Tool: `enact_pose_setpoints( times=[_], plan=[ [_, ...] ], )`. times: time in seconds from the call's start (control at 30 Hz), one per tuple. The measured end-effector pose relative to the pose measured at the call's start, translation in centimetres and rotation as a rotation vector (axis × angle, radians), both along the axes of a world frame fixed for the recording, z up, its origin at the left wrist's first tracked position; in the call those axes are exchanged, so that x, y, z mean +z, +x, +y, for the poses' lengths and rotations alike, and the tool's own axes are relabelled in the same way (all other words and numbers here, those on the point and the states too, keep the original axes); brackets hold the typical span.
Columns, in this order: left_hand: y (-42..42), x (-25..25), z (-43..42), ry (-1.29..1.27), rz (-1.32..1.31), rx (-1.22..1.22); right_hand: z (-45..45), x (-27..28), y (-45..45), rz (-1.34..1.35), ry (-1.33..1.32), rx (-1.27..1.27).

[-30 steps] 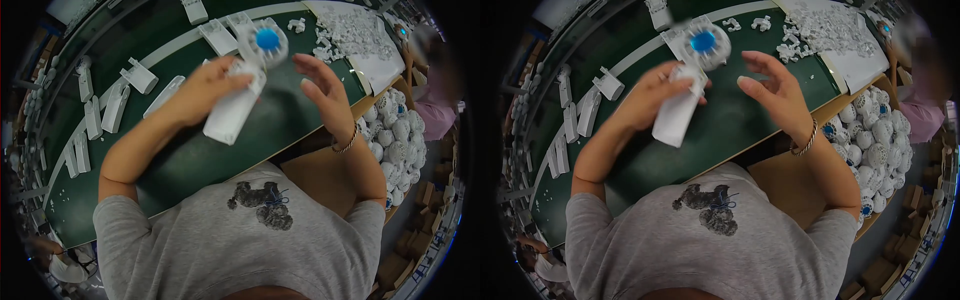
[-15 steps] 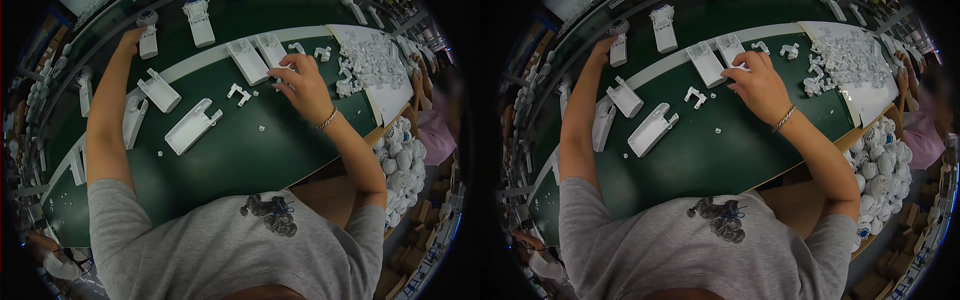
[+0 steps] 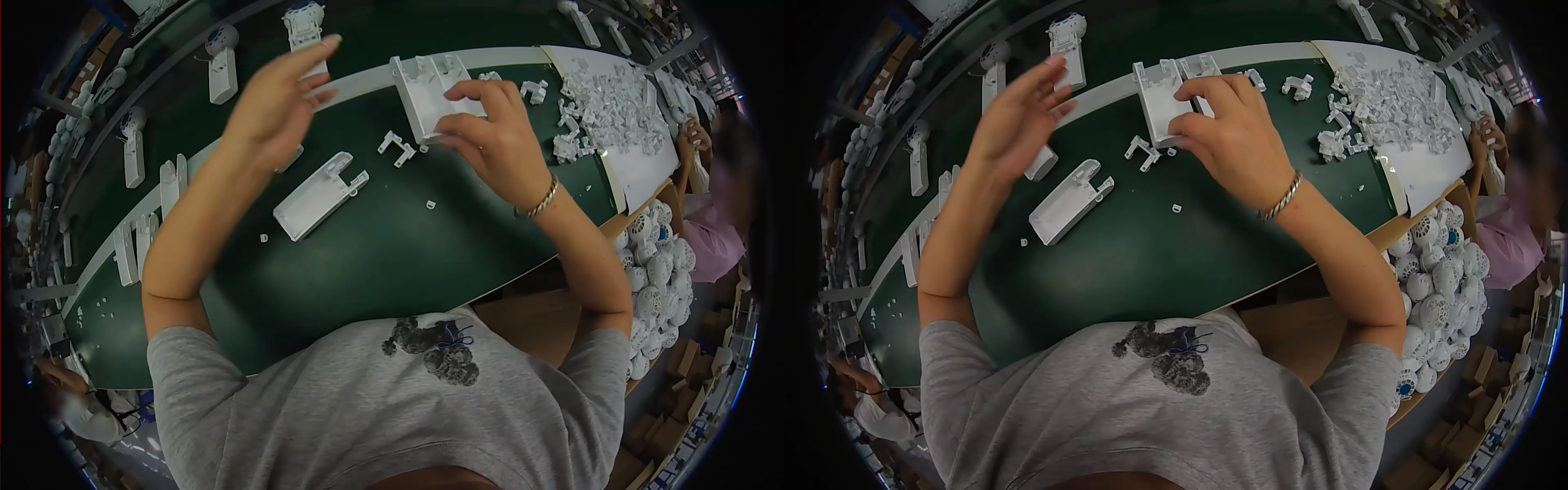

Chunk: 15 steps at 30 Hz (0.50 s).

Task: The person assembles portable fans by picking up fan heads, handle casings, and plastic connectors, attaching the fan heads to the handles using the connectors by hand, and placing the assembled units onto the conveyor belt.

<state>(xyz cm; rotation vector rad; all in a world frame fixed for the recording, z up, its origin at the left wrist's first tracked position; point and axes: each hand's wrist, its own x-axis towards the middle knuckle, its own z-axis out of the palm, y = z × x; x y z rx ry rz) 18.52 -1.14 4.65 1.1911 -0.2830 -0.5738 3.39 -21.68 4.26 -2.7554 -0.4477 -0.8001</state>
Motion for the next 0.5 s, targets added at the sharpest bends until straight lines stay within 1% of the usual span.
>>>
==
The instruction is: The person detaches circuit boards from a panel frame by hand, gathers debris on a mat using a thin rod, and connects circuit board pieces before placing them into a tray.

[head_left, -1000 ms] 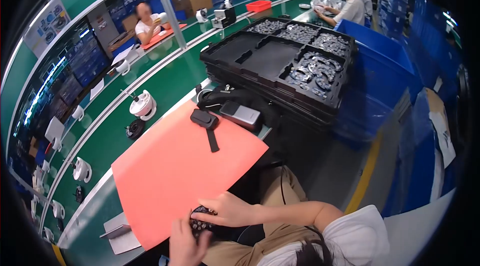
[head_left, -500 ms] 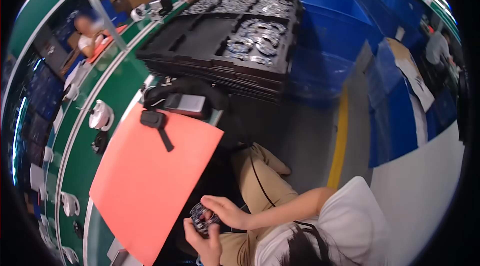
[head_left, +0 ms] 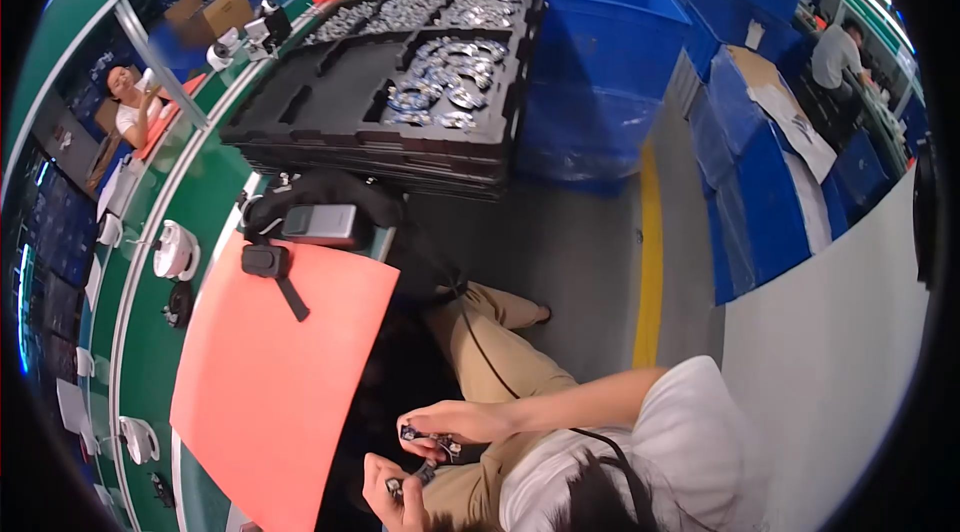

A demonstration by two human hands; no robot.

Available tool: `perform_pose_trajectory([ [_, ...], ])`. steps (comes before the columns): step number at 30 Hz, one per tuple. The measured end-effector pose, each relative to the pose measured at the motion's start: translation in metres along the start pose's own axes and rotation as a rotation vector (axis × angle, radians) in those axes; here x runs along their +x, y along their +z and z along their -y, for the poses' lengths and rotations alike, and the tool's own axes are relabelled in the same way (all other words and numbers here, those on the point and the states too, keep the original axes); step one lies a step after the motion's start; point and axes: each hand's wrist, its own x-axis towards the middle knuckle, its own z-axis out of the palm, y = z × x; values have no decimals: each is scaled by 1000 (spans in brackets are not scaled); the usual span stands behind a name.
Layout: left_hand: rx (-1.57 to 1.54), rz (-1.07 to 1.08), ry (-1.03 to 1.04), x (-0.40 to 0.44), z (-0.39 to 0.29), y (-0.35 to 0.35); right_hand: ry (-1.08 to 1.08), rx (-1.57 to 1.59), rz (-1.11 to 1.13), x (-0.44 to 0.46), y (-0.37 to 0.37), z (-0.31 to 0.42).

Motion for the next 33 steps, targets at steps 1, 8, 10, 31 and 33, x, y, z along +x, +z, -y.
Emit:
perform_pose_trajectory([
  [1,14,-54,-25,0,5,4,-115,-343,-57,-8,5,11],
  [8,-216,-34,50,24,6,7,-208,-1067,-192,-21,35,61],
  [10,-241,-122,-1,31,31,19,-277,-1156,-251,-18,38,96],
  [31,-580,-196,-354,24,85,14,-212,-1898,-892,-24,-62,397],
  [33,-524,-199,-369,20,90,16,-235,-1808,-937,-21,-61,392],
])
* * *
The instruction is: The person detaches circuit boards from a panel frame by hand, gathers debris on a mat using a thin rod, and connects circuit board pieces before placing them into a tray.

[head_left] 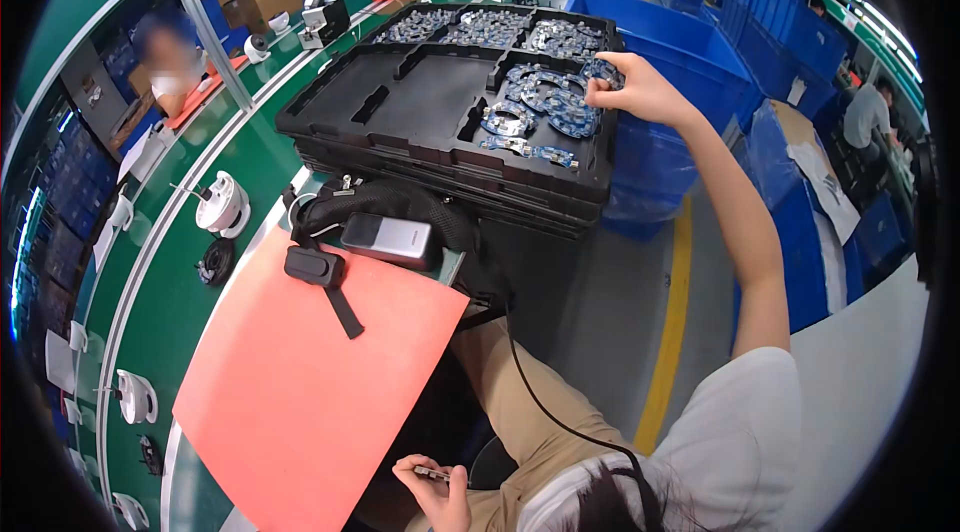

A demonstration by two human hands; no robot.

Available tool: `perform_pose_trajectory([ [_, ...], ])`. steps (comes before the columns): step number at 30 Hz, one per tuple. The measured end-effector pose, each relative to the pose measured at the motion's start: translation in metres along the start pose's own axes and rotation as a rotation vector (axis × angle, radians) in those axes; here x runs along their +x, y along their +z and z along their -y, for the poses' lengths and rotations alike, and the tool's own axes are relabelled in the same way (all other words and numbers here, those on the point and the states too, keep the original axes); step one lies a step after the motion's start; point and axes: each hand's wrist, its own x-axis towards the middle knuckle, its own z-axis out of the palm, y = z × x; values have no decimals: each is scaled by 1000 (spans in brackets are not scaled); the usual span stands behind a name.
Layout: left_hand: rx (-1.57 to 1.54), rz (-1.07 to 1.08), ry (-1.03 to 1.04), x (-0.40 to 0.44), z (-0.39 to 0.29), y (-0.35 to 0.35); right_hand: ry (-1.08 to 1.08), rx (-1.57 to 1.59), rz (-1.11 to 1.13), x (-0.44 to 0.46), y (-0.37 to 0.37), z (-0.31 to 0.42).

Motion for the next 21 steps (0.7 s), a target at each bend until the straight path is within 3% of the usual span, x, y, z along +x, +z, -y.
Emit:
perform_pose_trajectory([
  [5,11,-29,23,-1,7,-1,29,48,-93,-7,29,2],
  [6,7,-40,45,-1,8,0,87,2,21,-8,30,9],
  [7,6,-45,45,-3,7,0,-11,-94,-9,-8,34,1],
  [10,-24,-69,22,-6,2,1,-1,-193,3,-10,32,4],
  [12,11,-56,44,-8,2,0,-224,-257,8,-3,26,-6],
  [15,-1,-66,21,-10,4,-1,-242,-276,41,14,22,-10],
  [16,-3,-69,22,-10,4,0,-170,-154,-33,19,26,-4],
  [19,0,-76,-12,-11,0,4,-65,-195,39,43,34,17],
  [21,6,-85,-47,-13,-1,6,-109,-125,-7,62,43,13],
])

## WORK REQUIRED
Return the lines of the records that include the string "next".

## RESPONSE BELOW
Motion for the next 0.5 s, targets added at the sharpest bends until straight lines stay within 1% of the usual span.
Motion for the next 33 steps, targets at steps 1, 8, 10, 31 and 33, x, y, z along +x, +z, -y.
Motion for the next 21 steps (0.7 s), a target at each bend until the straight path is within 3% of the usual span, x, y, z along +x, +z, -y.

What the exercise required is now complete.